What is needed
The expected response is the complete listing below, restated exactly, with its pictures omitted.

Given information
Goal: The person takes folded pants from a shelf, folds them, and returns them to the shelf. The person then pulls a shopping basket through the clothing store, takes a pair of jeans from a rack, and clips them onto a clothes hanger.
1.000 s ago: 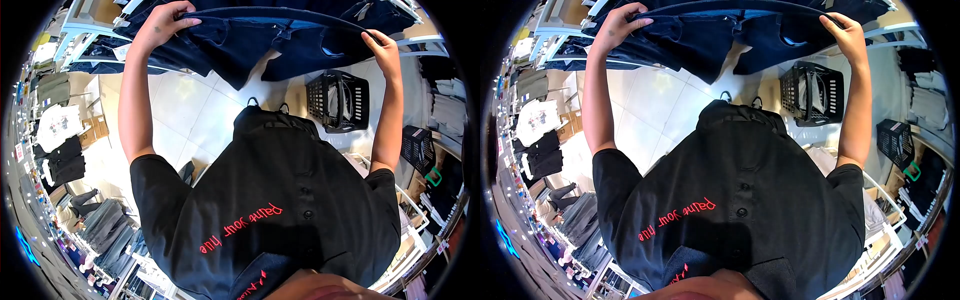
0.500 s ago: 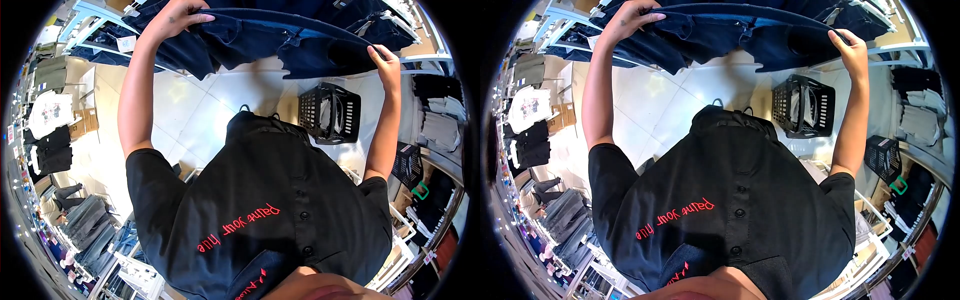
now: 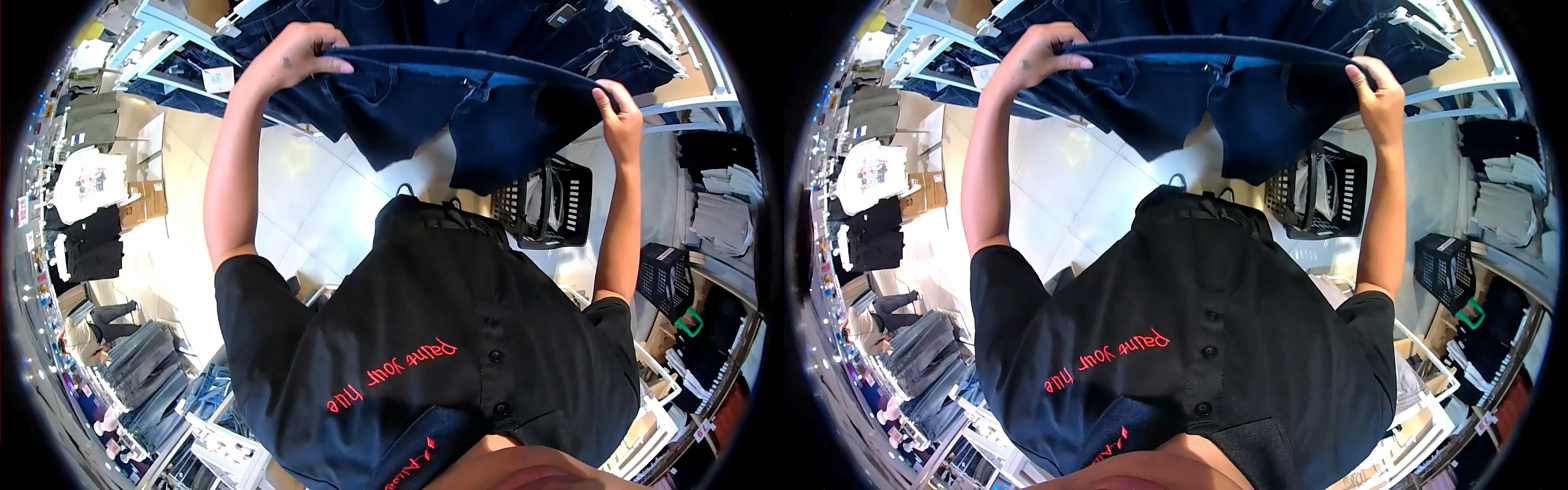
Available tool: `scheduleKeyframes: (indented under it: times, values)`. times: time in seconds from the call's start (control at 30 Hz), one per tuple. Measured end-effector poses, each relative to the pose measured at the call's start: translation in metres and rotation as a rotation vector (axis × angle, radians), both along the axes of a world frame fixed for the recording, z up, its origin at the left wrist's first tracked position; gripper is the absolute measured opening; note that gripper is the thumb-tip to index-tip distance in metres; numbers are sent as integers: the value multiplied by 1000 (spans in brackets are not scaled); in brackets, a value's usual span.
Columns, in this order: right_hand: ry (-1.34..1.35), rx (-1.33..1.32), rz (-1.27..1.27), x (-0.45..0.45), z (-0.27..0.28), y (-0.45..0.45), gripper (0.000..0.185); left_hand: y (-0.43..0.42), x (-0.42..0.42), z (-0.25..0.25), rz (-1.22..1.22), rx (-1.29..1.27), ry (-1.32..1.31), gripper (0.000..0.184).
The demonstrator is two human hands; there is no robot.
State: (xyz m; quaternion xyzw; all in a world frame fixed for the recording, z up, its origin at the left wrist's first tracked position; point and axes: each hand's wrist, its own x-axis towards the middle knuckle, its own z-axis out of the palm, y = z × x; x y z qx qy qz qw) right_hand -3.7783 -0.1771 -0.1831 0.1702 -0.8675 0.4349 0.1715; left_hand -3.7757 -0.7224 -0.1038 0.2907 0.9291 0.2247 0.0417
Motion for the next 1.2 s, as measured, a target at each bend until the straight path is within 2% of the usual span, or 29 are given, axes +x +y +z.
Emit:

Task result
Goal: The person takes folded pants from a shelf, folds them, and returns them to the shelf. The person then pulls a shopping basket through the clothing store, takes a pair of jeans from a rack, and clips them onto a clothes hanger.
1.000 s ago: 
0.500 s ago: 
now: 
Available tool: `scheduleKeyframes: (indented under it: times, values)`. times: time in seconds from the call's start (control at 30 Hz), one per tuple. Measured end-effector poses, each relative to the pose measured at the call's start: translation in metres and rotation as a rotation vector (axis × angle, radians), both along the axes of a world frame fixed for the recording, z up, its origin at the left wrist's first tracked position; gripper is the absolute measured opening; note that gripper is the thumb-tip to index-tip distance in metres; numbers are sent as integers: the value multiplied by 1000 (spans in brackets are not scaled); in brackets, a value's usual span.
Columns, in this order: right_hand: ry (-1.34..1.35), rx (-1.33..1.32), rz (-1.27..1.27), x (-0.45..0.45), z (-0.27..0.28), y (-0.45..0.45), gripper (0.000..0.185); left_hand: y (-0.43..0.42), x (-0.42..0.42), z (-0.25..0.25), rz (-1.22..1.22), rx (-1.29..1.27), ry (-1.32..1.31), gripper (0.000..0.184).
The demonstrator is two human hands; there is no robot.
State: (xyz m; quaternion xyzw; all in a world frame fixed for the recording, z up, its origin at the left wrist's first tracked position; point and axes: each hand's wrist, its own x-axis towards the middle knuckle, its own z-axis out of the palm, y = z × x; x y z qx qy qz qw) right_hand -3.7783 -0.1771 -0.1831 0.1702 -0.8675 0.4349 0.1715; left_hand -3.7757 -0.7224 -0.1038 0.2907 0.9291 0.2247 0.0417
Motion for the next 1.2 s, as measured, a target at each bend until the straight path is within 2% of the usual span, or 29 are given, axes +x +y +z.
Emit:

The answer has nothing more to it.